TASK DESCRIPTION: Look through the lines below; wherever the word "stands" appears, copy that line.

Data items:
════════════════════
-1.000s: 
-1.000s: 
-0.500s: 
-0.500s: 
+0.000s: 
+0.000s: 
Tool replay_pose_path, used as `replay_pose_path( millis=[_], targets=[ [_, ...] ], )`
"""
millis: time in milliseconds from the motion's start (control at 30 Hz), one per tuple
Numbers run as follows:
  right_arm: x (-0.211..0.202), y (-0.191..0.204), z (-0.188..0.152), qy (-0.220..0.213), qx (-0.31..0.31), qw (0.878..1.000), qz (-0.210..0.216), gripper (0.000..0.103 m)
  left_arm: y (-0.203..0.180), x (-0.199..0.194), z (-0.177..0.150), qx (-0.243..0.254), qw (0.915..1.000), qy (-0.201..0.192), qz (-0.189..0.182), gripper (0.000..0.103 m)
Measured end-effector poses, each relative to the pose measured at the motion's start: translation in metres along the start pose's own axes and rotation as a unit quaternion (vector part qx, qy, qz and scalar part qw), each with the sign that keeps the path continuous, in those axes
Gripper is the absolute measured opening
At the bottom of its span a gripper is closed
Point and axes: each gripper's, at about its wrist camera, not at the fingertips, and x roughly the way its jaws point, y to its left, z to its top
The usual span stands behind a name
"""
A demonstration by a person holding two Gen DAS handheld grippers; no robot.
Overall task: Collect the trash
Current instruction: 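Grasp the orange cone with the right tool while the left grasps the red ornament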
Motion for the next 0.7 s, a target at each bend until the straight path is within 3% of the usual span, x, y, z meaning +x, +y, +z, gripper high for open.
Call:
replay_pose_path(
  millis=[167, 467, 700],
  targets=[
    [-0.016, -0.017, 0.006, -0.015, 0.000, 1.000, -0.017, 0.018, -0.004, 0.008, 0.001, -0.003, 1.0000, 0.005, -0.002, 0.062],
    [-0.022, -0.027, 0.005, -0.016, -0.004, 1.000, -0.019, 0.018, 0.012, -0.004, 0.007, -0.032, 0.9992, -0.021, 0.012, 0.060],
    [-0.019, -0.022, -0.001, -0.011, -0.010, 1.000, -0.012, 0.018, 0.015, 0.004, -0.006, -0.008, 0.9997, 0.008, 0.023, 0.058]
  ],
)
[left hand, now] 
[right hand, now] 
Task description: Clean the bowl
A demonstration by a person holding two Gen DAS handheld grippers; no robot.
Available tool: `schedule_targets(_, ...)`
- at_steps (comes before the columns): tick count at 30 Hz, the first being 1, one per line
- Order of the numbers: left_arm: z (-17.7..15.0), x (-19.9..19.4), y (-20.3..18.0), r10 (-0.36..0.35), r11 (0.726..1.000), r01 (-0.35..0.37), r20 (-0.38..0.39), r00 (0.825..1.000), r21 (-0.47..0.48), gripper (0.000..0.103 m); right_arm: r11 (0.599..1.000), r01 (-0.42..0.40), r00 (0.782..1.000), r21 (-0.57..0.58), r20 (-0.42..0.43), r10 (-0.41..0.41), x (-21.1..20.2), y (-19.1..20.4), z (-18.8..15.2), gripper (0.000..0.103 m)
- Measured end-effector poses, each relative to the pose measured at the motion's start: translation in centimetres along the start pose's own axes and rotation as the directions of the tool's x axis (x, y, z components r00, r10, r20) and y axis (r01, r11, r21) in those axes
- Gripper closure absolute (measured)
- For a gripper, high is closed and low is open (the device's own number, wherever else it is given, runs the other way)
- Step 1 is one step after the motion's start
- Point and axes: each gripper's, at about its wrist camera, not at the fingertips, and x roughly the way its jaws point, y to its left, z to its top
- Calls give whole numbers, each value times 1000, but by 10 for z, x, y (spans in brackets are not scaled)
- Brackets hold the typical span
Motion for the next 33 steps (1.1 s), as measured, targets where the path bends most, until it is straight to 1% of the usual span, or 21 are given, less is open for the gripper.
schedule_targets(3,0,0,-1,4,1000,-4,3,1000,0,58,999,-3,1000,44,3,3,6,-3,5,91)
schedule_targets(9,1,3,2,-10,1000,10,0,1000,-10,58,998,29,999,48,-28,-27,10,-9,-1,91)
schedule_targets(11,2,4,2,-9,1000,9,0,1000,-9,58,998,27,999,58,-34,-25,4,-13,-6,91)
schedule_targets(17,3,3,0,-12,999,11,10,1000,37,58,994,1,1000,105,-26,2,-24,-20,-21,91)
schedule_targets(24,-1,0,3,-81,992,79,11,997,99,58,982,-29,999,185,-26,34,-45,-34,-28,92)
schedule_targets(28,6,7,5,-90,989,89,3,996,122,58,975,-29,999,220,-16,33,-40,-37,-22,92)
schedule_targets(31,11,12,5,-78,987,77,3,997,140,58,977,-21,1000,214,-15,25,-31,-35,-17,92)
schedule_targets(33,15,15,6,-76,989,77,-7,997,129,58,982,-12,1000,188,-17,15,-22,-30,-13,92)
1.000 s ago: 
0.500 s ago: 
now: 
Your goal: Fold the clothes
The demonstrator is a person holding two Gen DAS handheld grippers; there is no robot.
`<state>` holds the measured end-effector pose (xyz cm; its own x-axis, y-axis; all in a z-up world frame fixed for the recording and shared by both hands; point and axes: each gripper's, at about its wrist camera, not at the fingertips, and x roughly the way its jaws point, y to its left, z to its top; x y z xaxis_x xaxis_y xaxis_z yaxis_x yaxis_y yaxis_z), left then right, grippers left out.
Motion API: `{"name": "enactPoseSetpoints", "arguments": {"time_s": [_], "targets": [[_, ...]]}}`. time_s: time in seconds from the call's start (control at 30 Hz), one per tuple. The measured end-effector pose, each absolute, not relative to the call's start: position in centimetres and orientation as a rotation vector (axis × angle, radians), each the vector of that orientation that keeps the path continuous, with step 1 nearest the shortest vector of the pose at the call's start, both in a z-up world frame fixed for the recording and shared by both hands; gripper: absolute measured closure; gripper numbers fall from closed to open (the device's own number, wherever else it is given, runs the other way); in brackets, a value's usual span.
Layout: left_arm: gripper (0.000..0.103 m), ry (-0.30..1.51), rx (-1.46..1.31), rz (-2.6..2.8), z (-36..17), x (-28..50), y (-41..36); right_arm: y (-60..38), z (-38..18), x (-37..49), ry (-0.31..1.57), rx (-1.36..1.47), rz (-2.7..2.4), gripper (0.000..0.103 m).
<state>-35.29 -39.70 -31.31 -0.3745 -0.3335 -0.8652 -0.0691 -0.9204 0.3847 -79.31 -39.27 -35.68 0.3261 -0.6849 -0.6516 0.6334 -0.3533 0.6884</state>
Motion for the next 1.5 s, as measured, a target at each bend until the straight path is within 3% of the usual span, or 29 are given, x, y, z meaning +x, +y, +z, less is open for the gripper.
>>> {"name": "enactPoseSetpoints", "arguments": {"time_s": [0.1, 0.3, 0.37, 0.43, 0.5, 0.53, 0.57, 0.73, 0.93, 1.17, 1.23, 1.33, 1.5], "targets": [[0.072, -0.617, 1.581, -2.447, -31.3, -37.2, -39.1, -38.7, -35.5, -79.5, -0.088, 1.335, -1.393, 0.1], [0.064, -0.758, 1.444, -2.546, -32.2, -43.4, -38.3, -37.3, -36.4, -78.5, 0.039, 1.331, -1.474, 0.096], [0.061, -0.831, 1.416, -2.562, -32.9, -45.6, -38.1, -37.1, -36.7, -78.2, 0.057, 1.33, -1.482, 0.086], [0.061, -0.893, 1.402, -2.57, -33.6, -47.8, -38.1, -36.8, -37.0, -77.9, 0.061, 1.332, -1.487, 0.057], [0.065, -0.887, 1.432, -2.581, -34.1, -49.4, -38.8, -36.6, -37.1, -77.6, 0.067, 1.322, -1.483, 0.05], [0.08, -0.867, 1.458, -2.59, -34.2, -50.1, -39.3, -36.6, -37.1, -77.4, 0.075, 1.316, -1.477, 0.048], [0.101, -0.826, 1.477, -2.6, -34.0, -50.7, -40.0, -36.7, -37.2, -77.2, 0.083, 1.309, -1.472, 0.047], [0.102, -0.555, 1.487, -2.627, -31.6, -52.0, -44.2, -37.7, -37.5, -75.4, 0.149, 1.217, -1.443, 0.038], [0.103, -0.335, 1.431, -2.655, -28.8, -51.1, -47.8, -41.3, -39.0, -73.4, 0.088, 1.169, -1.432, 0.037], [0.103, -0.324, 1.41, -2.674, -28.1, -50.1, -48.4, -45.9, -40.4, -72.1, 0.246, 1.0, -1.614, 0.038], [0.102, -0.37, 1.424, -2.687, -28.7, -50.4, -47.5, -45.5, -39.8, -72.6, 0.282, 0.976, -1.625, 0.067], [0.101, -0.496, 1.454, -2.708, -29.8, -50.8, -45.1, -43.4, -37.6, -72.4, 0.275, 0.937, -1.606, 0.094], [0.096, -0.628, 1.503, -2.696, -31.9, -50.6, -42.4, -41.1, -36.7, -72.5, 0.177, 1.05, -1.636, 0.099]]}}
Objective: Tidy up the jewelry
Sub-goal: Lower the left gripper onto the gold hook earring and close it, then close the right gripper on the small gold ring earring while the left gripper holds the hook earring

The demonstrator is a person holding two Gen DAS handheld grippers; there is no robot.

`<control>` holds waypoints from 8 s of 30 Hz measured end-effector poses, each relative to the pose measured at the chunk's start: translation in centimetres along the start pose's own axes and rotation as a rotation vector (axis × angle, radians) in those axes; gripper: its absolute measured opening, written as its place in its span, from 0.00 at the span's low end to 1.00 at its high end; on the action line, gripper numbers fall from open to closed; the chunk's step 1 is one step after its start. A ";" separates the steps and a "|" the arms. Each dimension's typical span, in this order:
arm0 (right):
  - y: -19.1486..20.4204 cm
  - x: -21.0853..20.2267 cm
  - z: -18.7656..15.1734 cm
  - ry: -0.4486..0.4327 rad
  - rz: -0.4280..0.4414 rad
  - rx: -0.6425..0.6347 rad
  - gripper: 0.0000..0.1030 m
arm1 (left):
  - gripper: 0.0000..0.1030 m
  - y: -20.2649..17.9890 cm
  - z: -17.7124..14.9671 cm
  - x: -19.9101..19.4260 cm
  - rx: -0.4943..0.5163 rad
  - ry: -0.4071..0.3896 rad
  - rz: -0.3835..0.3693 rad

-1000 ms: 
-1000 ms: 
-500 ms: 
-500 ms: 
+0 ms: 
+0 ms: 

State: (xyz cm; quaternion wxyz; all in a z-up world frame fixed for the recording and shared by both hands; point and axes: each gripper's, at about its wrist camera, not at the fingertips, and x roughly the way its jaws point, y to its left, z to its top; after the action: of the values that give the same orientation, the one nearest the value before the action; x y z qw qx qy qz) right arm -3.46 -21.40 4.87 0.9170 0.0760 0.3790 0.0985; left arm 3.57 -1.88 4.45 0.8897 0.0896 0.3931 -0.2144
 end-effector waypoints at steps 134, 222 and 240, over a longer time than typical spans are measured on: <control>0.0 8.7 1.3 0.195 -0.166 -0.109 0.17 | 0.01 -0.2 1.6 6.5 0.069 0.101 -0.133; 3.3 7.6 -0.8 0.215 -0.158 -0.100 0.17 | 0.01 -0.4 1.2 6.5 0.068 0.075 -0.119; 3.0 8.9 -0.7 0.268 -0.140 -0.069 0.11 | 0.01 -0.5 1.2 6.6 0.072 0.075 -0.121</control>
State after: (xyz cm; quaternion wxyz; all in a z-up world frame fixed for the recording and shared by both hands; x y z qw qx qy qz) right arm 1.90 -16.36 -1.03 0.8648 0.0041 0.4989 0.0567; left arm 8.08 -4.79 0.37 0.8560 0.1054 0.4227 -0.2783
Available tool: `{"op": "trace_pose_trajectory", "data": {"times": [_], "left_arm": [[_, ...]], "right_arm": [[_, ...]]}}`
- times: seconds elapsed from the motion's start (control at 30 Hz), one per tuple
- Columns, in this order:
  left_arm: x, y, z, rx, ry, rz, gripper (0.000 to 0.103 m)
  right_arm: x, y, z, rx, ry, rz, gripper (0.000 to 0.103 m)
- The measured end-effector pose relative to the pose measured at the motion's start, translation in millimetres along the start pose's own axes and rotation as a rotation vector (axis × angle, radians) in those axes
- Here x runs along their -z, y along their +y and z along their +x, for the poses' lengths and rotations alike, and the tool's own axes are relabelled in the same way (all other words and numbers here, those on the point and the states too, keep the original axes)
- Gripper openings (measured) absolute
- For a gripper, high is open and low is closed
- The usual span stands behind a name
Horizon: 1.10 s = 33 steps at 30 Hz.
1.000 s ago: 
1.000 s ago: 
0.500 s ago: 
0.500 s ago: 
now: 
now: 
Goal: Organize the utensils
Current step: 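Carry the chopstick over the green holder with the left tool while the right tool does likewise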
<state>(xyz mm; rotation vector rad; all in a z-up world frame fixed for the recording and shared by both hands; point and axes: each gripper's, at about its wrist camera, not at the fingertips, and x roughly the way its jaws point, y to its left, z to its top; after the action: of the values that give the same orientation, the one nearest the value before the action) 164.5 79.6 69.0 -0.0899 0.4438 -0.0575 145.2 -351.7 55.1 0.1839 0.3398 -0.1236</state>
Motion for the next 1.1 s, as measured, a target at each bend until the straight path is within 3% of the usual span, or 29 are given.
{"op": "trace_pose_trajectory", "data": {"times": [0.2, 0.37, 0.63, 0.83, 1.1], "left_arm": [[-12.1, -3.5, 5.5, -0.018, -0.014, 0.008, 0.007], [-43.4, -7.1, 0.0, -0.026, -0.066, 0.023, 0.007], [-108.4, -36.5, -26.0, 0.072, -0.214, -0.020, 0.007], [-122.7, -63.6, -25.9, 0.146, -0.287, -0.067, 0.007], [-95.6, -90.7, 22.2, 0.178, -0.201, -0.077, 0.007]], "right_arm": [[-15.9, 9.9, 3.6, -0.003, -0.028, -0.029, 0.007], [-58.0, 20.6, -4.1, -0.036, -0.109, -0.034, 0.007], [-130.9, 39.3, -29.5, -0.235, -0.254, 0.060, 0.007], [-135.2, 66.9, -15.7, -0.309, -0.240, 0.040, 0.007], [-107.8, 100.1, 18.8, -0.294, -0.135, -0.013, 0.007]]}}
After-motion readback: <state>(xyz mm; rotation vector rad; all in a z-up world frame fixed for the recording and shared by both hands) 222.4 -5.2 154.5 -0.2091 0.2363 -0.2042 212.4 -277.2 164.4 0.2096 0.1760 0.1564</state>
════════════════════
ANSWER SPACE:
The usual span stands behind a name
- The usual span stands behind a name

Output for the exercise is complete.